WHAT THIS TASK INVOLVES |
Transcribe the listing below in its entirety, exactly.

(EXERCISE DATA begins)

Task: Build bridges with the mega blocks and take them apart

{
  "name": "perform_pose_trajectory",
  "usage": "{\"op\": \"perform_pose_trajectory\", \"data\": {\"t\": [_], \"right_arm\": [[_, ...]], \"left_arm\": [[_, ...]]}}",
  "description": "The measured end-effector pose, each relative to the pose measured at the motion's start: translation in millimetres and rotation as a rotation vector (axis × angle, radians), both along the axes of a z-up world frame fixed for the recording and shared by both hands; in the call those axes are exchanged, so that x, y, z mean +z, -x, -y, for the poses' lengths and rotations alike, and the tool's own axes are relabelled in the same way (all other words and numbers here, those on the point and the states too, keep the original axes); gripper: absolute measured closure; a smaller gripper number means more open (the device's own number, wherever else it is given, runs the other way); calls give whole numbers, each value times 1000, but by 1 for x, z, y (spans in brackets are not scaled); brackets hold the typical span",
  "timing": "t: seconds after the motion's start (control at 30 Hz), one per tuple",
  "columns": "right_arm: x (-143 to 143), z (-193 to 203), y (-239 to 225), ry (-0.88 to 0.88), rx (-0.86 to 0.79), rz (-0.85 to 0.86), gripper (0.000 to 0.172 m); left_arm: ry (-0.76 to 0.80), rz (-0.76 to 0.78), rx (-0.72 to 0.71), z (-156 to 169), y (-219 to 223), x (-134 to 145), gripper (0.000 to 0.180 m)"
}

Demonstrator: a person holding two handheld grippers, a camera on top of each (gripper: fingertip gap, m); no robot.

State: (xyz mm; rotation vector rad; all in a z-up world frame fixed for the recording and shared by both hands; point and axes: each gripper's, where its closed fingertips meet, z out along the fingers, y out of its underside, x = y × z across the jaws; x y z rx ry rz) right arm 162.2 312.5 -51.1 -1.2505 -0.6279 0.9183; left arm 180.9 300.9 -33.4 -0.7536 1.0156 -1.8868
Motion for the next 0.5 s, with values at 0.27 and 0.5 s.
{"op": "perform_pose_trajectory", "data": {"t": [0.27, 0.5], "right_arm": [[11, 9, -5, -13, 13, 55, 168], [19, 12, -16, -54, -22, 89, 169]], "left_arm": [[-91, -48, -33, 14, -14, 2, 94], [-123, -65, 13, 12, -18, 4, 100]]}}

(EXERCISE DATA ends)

SOLUTION TO THIS EXERCISE |
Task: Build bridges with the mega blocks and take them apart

{
  "name": "perform_pose_trajectory",
  "usage": "{\"op\": \"perform_pose_trajectory\", \"data\": {\"t\": [_], \"right_arm\": [[_, ...]], \"left_arm\": [[_, ...]]}}",
  "description": "The measured end-effector pose, each relative to the pose measured at the motion's start: translation in millimetres and rotation as a rotation vector (axis × angle, radians), both along the axes of a z-up world frame fixed for the recording and shared by both hands; in the call those axes are exchanged, so that x, y, z mean +z, -x, -y, for the poses' lengths and rotations alike, and the tool's own axes are relabelled in the same way (all other words and numbers here, those on the point and the states too, keep the original axes); gripper: absolute measured closure; a smaller gripper number means more open (the device's own number, wherever else it is given, runs the other way); calls give whole numbers, each value times 1000, but by 1 for x, z, y (spans in brackets are not scaled); brackets hold the typical span",
  "timing": "t: seconds after the motion's start (control at 30 Hz), one per tuple",
  "columns": "right_arm: x (-143 to 143), z (-193 to 203), y (-239 to 225), ry (-0.88 to 0.88), rx (-0.86 to 0.79), rz (-0.85 to 0.86), gripper (0.000 to 0.172 m); left_arm: ry (-0.76 to 0.80), rz (-0.76 to 0.78), rx (-0.72 to 0.71), z (-156 to 169), y (-219 to 223), x (-134 to 145), gripper (0.000 to 0.180 m)"
}

Demonstrator: a person holding two handheld grippers, a camera on top of each (gripper: fingertip gap, m); no robot.

State: (xyz mm; rotation vector rad; all in a z-up world frame fixed for the recording and shared by both hands; point and axes: each gripper's, where its closed fingertips meet, z out along the fingers, y out of its underside, x = y × z across the jaws; x y z rx ry rz) right arm 162.2 312.5 -51.1 -1.2505 -0.6279 0.9183; left arm 180.9 300.9 -33.4 -0.7536 1.0156 -1.8868
Motion for the next 0.5 s, with values at 0.27 and 0.5 s.
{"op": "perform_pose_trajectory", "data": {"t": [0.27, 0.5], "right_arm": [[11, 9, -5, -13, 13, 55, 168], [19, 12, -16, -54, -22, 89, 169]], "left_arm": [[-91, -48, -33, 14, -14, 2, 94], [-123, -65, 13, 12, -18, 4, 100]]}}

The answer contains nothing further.